Ernst Gabor Straus (February 25, 1922 – July 12, 1983) was a German-American mathematician who helped found the theories of Euclidean Ramsey theory and of the arithmetic properties of analytic functions. His extensive list of co-authors includes Albert Einstein and Paul Erdős as well as other notable researchers including Richard Bellman, Béla Bollobás, Sarvadaman Chowla, Ronald Graham, László Lovász, Carl Pomerance, and George Szekeres. It is due to his collaboration with Straus that Einstein has Erdős number 2.

Straus was born in Munich, Germany, February 25, 1922, the youngest of five children of a prominent attorney, Eli Straus, and his wife Rahel Straus née Goitein, a medical doctor and feminist.
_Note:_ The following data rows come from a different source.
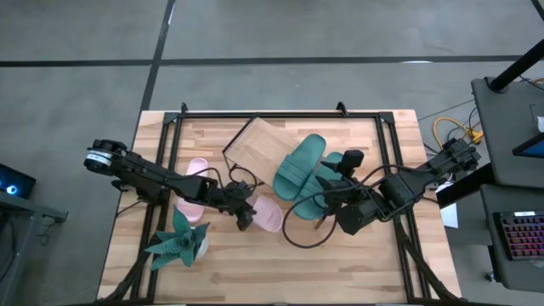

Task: Pick and place slides into the shelf
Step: Put the right pink slide on the shelf

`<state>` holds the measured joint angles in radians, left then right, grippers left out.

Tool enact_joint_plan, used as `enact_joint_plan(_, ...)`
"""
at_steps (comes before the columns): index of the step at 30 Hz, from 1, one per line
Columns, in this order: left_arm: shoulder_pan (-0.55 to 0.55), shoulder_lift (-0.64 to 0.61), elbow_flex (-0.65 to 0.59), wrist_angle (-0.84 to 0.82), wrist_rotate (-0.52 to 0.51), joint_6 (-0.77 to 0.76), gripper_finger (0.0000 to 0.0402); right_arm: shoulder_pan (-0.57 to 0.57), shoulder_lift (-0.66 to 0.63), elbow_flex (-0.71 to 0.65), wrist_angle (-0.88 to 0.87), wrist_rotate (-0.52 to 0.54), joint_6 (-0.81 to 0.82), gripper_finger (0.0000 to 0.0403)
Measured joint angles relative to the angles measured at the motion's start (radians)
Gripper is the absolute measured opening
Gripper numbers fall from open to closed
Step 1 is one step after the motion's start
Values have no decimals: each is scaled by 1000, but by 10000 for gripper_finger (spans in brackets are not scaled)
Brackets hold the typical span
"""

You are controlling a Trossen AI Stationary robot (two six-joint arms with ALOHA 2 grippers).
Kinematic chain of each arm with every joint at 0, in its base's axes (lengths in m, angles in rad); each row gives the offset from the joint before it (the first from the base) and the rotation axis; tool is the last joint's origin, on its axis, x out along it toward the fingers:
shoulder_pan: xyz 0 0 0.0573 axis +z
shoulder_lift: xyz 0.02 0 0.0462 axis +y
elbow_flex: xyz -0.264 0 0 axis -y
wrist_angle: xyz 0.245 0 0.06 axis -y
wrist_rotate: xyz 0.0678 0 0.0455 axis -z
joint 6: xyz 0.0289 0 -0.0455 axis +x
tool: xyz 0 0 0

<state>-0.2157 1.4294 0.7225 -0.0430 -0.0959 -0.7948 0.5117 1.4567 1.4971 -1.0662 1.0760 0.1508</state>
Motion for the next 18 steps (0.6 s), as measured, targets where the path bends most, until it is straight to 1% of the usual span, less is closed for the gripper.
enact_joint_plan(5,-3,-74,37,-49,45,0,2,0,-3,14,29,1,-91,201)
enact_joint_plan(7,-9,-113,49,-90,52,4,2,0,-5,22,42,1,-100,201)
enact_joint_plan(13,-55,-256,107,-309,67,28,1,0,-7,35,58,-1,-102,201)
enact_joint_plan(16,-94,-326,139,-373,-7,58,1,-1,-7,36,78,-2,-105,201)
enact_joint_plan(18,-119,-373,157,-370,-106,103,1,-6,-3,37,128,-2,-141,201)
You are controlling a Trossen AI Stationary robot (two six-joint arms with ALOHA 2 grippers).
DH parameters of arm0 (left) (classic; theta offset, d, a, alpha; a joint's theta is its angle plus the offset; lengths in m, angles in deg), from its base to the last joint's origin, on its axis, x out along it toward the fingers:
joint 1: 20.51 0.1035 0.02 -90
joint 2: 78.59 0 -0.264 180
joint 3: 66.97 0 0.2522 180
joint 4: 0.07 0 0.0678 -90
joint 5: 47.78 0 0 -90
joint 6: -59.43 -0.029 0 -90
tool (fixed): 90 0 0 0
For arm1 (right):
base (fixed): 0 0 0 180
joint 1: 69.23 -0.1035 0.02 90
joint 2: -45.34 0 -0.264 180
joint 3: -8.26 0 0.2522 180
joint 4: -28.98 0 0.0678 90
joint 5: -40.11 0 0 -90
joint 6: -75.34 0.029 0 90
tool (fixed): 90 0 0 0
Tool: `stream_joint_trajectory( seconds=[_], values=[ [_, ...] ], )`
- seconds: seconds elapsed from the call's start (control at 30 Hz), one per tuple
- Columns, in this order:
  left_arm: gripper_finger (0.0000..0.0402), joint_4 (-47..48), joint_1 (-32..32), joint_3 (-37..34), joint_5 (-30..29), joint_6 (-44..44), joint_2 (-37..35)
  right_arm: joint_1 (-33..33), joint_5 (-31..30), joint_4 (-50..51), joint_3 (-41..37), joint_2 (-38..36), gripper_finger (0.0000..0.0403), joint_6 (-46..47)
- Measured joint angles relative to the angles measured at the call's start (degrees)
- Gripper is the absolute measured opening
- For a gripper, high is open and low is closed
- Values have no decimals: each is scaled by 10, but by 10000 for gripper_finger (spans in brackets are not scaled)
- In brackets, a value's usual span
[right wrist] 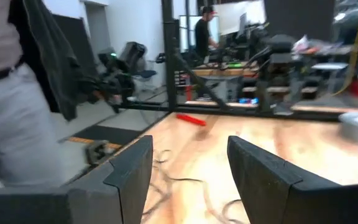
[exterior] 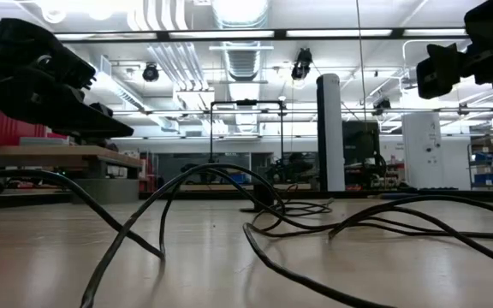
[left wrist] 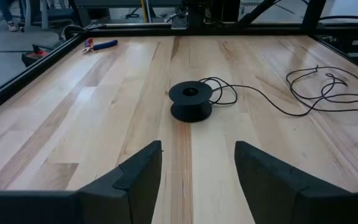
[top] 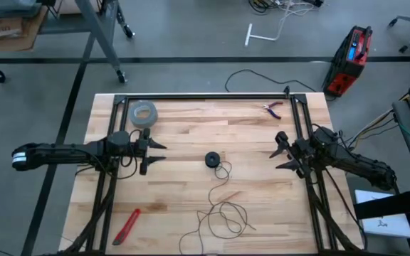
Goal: Coil cords
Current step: Coil the black wire on the black spool
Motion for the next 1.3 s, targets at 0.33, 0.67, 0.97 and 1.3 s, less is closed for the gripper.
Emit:
stream_joint_trajectory(
  seconds=[0.33,0.67,0.97,1.3],
  values=[
    [194,-6,0,0,-15,0,0,0,-64,-86,0,0,204,39],
    [194,-183,1,0,-93,552,2,-1,-140,-277,-1,-1,204,286],
    [194,-214,-4,209,9,417,28,-1,-333,-237,94,77,204,387],
    [194,464,-4,635,-62,217,216,-1,-177,1,375,298,204,286]
  ],
)
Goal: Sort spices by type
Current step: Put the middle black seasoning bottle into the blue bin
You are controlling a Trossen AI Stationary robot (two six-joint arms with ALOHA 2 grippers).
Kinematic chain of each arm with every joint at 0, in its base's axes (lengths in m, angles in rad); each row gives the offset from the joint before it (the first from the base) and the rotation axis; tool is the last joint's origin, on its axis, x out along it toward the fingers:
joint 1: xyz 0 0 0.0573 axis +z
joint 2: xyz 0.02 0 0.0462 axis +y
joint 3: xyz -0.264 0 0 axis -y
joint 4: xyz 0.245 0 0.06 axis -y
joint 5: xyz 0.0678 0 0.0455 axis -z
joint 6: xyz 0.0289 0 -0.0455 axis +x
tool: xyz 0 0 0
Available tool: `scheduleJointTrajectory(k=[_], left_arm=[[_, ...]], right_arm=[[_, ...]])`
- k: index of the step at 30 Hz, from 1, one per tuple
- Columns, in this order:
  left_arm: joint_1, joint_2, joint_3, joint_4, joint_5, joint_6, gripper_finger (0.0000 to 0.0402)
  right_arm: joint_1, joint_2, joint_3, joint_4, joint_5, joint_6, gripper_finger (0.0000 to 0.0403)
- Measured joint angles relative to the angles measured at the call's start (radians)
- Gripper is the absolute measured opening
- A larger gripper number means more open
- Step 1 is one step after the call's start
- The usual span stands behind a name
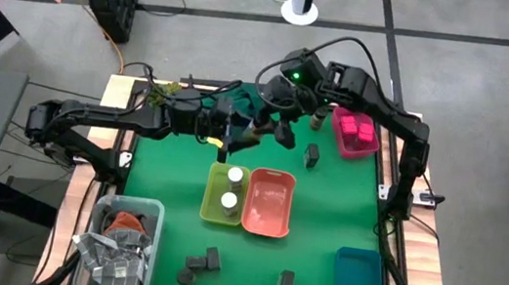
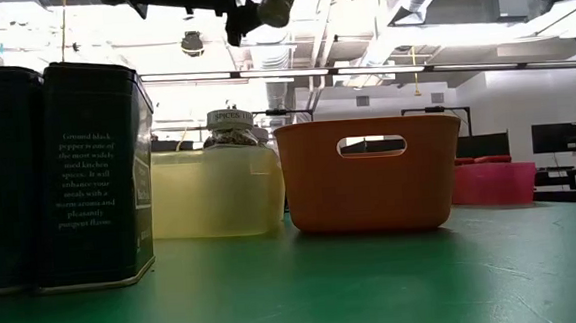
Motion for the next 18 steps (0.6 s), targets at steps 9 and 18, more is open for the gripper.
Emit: scheduleJointTrajectory(k=[9,18], left_arm=[[0.008,-0.071,0.0,-0.18,-0.051,-0.003,0.0339],[0.007,-0.234,0.0,-0.519,-0.222,-0.129,0.0326]], right_arm=[[-0.008,-0.001,0.057,-0.259,0.027,0.035,0.0229],[0.147,-0.127,-0.022,-0.412,0.058,0.195,0.0229]])
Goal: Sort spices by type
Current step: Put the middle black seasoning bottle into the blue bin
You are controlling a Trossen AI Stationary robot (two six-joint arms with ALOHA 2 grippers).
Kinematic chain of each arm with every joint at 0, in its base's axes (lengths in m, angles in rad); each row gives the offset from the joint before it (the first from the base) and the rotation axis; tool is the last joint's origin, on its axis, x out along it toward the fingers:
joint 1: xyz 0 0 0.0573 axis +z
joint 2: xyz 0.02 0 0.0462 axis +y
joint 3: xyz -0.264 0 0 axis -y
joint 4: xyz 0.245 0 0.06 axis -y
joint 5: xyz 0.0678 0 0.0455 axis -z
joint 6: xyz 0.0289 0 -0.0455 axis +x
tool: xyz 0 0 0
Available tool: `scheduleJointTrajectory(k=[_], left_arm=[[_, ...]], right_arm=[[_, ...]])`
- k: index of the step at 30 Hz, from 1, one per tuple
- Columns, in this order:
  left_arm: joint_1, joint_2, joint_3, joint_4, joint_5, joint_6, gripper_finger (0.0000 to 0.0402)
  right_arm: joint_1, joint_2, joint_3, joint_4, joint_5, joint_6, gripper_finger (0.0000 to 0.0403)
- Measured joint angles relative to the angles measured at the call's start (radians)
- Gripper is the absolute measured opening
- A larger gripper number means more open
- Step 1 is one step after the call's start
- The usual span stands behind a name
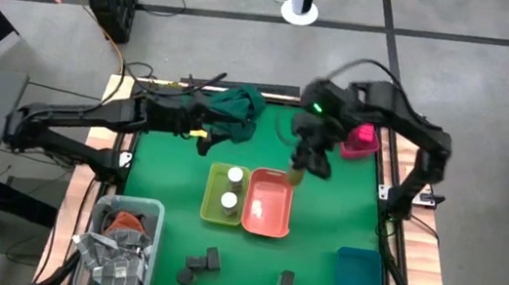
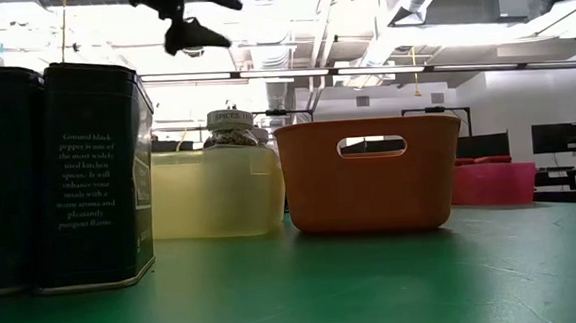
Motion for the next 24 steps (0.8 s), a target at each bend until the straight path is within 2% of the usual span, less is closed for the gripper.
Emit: scheduleJointTrajectory(k=[3,6,9,13,20,24], left_arm=[[0.0,-0.022,0.0,-0.068,-0.073,-0.065,0.0325],[-0.001,-0.024,0.0,-0.084,-0.103,-0.116,0.0325],[-0.027,-0.012,0.0,-0.061,-0.105,-0.17,0.0325],[-0.105,-0.01,0.0,-0.022,-0.113,-0.165,0.0325],[-0.29,-0.095,0.0,-0.033,-0.224,-0.159,0.0325],[-0.368,-0.158,0.0,-0.088,-0.26,-0.189,0.0325]], right_arm=[[0.11,-0.062,-0.053,-0.01,0.136,0.099,0.0229],[0.227,-0.107,-0.125,0.014,0.261,0.224,0.0229],[0.333,-0.145,-0.209,0.03,0.333,0.388,0.0229],[0.454,-0.186,-0.349,0.02,0.424,0.652,0.0229],[0.616,-0.258,-0.628,0.022,0.437,1.156,0.023],[0.724,-0.289,-0.743,0.038,0.39,1.396,0.023]])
Ernst Gabor Straus became known as a mathematical prodigy from a very young age. Following the death of his father, the family fled the Nazi regime for Palestine in 1933, and Straus was educated at the Hebrew University in Jerusalem. Despite never receiving an undergraduate degree, he began graduate studies at Columbia University in New York, earning a Ph.D. in 1948 under the advisement of F. J. Murray. Two years later, he then became the assistant of Albert Einstein. After a three-year stint at the Institute for Advanced Study, Straus took a position at the University of California, Los Angeles, which he kept for the rest of his life. Straus died July 12, 1983 of heart failure.

Straus's interests ranged widely over his career, beginning with his early work on relativity with Einstein and continuing with deep work in analytic number theory, extremal graph theory, and combinatorics. One of his best known contributions in popular mathematics is the Erdős–Straus conjecture on Egyptian fractions for numbers of the form 4/n.